Tagesschau
12. Dezember 2019 aktualisiert um 20:02
Politik und Institutionen

London

NATO-Staaten sehen China als Bedrohung

Der Nato-Staaten haben sich auf eine Abschlusserklärung zum Jubiläumsgipfel in London geeinigt. Sie sehen in Huawei eine mögliche Bedrohung.
Quelle © EPA/Facundo Arrizabalaga Polizei sichert Westminster ab, wo die Nato-Staaten tagen.
Polizei sichert Westminster ab, wo die Nato-Staaten tagen.
Die NATO-Staaten haben sich auf den Text für die Abschlusserklärung des Jubiläumsgipfels in London geeinigt. Darin wird zum ersten Mal in einer Gipfelerklärung des Verteidigungsbündnisses explizit die aufstrebende Militärmacht China als mögliche neue Bedrohung erwähnt.

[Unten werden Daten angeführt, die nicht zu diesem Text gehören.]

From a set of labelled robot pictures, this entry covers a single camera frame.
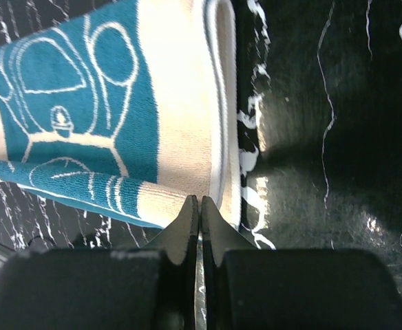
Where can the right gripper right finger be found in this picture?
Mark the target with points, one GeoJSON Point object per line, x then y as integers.
{"type": "Point", "coordinates": [249, 288]}

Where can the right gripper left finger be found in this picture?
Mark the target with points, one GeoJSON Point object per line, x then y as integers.
{"type": "Point", "coordinates": [152, 287]}

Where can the teal beige bordered towel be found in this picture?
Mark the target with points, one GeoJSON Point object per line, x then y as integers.
{"type": "Point", "coordinates": [125, 110]}

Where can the black marble pattern mat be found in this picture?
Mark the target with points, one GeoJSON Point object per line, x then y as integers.
{"type": "Point", "coordinates": [320, 125]}

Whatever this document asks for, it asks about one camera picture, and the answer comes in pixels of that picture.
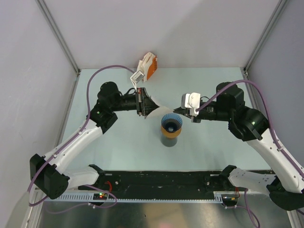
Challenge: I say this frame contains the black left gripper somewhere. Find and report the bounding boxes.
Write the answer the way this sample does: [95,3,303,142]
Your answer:
[111,88,166,116]

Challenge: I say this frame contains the single white paper filter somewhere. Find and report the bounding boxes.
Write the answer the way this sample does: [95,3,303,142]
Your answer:
[145,96,173,119]

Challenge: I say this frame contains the blue glass dripper cone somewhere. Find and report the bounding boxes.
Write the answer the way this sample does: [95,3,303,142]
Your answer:
[161,113,182,133]

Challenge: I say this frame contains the white paper coffee filters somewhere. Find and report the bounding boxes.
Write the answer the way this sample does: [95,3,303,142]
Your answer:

"Wir erkennen, dass der wachsende Einfluss und die internationale Politik Chinas sowohl Chancen als auch Herausforderungen darstellen, die wir als Allianz zusammen angehen müssen", heißt es in dem Text, der an diesem Mittwoch von den Staats- und Regierungschefs veröffentlicht werden soll.

Als ein möglicher Problembereich wird der Mobilfunkstandard 5G genannt, bei dem das chinesische Unternehmen Huawei als Technologieführer gilt. "Wir erkennen die Notwendigkeit an, auf sichere und widerstandsfähige Systeme zu setzen", heißt es zu dem Thema in der Erklärung.

Kein Verzicht auf Huawei-Technik

Die von den USA gewünschte Selbstverpflichtung von NATO-Staaten, beim 5G-Aufbau ganz auf Huawei-Produkte zu verzichten, gibt es aber nicht. Länder wie Großbritannien und Deutschland hatten zuletzt wiederholt deutlich gemacht, dass sie die Fundamentalkritik der USA an Huawei nicht teilen. Die Amerikaner sind der Auffassung, dass sich mit Huawei-Produkten keine sicheren Netze aufbauen lassen, weil das Unternehmen im Zweifelsfall Daten an staatliche Stellen in China freigeben muss.

Die Gipfel-Abschlusserklärung der NATO betont noch einmal, dass die Bündnisstaaten weiter auch auf Atomwaffen setzen werden, um eine effektive und glaubwürdige Abschreckung zu gewährleisten. "Solange Nuklearwaffen existieren, wird die NATO ein nukleares Bündnis bleiben", heißt es in dem Text. Gleichzeitig setze man sich für effektive Waffenkontrolle, Abrüstung und die Nicht-Weiterverbreitung von Nuklearwaffen ein. Gemeinsam stellen sich die Bündnispartner noch einmal ausdrücklich hinter Artikel 5 des NATO-Vertrags. Dort ist festgeschrieben, dass ein bewaffneter Angriff gegen einen Alliierten als ein Angriff gegen alle angesehen werden wird.